DER SPIEGEL: ... où vous avez vécu de nombreuses années en tant que chercheur et médecin ...
Farrar: ... et qui s'adapte bien au nouveau type de coronavirus. J'étais au Vietnam en 2003 quand il y a eu une épidémie de la maladie pulmonaire du SRAS et peu de temps après de la grippe aviaire. Il y a la dengue, le paludisme et de nombreuses autres maladies infectieuses. Des pays comme le Vietnam sont habitués à faire face aux épidémies.
DER SPIEGEL: Le Vietnam a un système à parti unique comme la Chine. Les dictatures sont-elles mieux adaptées pour lutter contre les pandémies?
Farrar: Non, je ne pense pas. Regardez la Norvège, la Finlande, le Ghana, la Nouvelle-Zélande et l'Australie. Ce sont tous des pays démocratiques et ils ont tous très bien contrôlé le virus. Ce qui compte le plus, c'est l'investissement à long terme dans la santé publique et la capacité du gouvernement concerné à être honnête avec ses citoyens. Il est question de confiance entre les citoyens et les politiques, sur la bonne stratégie de communication.
DER SPIEGEL: Qu'entendez-vous par là précisément?
Farrar: Les gens ne veulent pas entendre de contre-vérités. Ils ne veulent pas qu'on leur promette des choses que ceux qui sont au pouvoir ne peuvent pas offrir.
DER SPIEGEL: Alors, était-ce mal de faire espérer en Allemagne qu'il n'y aurait pas un deuxième confinement?

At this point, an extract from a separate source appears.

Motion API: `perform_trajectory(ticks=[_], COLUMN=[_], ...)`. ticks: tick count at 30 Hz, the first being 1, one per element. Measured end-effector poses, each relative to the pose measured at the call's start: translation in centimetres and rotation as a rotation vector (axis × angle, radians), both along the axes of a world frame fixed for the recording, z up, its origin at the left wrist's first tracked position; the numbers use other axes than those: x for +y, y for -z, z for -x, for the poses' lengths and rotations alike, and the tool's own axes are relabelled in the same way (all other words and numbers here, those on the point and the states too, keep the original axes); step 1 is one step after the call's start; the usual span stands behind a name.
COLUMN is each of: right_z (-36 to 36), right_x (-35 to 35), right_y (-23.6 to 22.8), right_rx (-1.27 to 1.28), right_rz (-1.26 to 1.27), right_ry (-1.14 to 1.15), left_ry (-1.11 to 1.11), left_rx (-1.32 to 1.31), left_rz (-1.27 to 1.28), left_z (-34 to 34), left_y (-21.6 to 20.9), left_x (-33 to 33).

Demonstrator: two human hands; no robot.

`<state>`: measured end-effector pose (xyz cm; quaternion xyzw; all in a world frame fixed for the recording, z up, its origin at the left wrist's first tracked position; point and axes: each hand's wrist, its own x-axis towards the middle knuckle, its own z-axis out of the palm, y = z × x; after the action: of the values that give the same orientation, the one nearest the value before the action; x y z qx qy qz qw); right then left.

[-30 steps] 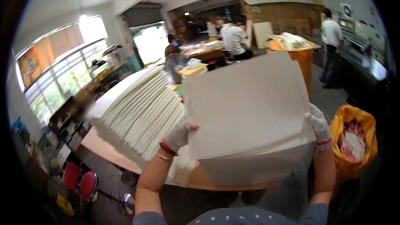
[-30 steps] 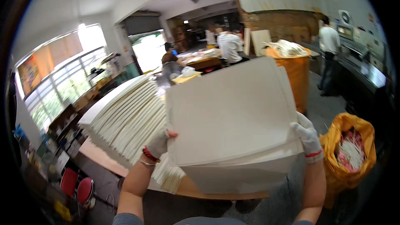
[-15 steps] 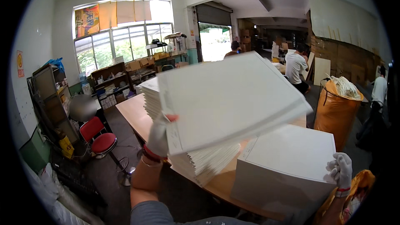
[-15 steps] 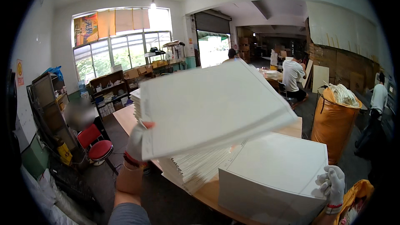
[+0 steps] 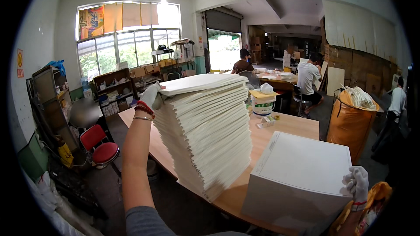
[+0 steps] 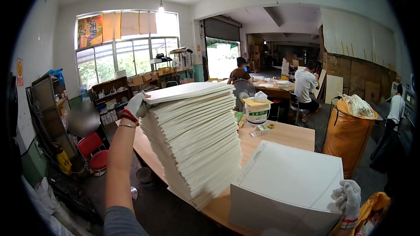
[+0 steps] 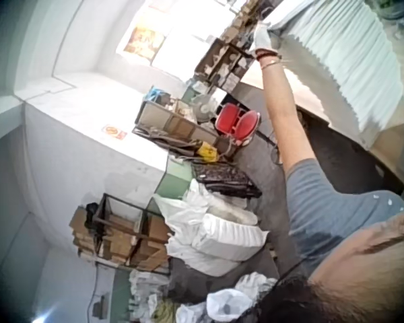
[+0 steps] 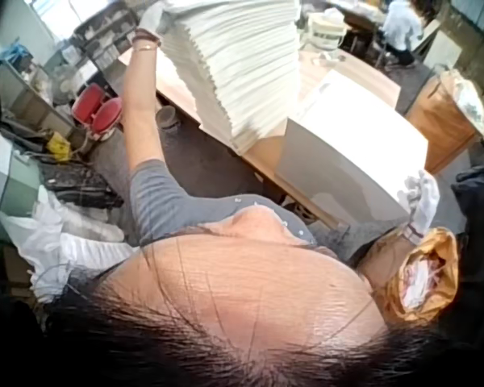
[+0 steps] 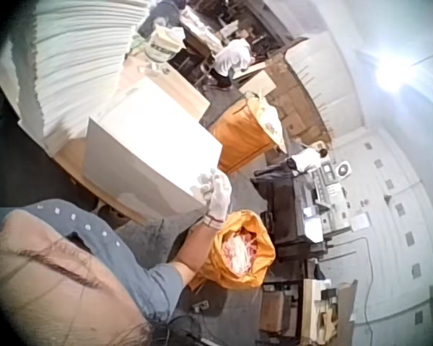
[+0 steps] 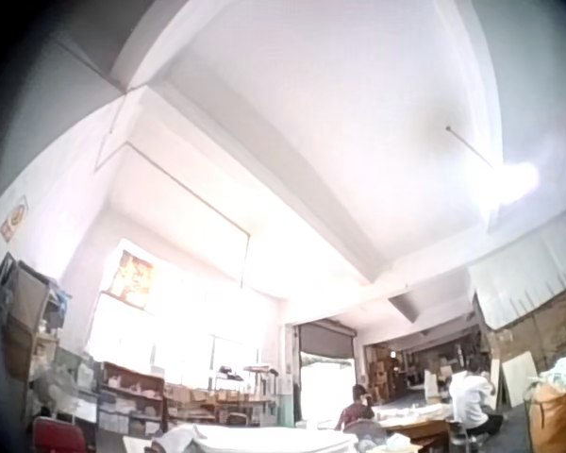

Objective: The person repeatedly lifts a stack of white paper sheets from a table and places them onto a growing pile. The person wears white gloves and handles the paper with both hands. The task continues in a repetitive loop throughout the clip.

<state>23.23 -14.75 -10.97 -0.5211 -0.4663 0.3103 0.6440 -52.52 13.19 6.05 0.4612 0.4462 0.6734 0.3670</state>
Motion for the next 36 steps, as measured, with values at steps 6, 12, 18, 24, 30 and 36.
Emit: perform_trajectory(ticks=[6,12,18,24,30,36], right_z=[0.0,-2.8,2.0,3.3,4.1,4.6], right_x=[0.1,-2.6,-4.8,-4.3,-4.2,-0.1], right_y=[0.5,5.1,5.0,3.6,-0.6,-3.2], right_rx=[-0.042,-0.078,-0.692,-1.826,-1.764,-1.286], right_rz=[-0.022,-0.235,-0.01,-0.28,-0.539,-0.56], right_ry=[-0.013,0.293,0.566,0.774,0.992,0.736], left_ry=[0.052,-0.415,0.784,0.938,1.116,1.276], left_rx=[-0.233,0.473,1.076,1.298,1.012,0.927], left_rz=[-0.176,-0.755,-1.372,-1.238,-1.129,-0.91], left_z=[-3.4,-15.9,-37.9,-50.6,-52.5,-52.7], left_y=[-0.2,4.9,7.7,14.4,14.2,13.4], left_x=[-4.7,-12.6,-16.5,-14.2,-15.0,-14.1])
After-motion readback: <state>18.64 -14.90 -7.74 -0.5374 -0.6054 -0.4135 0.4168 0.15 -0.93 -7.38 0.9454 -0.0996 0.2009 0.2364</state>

Farrar: Les gens veulent la transparence et l'honnêteté. Cela devient difficile lorsque les universitaires ou les politiciens promettent trop et livrent trop peu.
DER SPIEGEL: Comment cette pandémie va-t-elle changer le monde?
Farrar: C'est le premier véritable défi du 21e siècle à l'échelle mondiale. Il n'y a aucun moyen que nous puissions revenir aux affaires comme d'habitude par la suite. J'espère vraiment que cette pandémie nous obligera tous à remettre en question notre façon de vivre. J'espère que cette épidémie nous fera réaliser à quel point nous sommes vulnérables, pas seulement aux pandémies. Pensez simplement à ce que peuvent faire les germes multi-résistants ou le changement climatique.
DER SPIEGEL: Êtes-vous optimiste?
Farrar: Absolument. Mais si vous ne changez pas les choses après une crise, cette crise se répétera. En raison des horreurs de deux guerres mondiales, les Nations Unies ont été fondées, l'Organisation mondiale de la santé, la Banque mondiale et d'autres. Ces réformes importantes nous ont aidés à vivre dans un monde meilleur et plus sûr que jamais. Il doit y avoir à nouveau un tel effort mondial conjoint.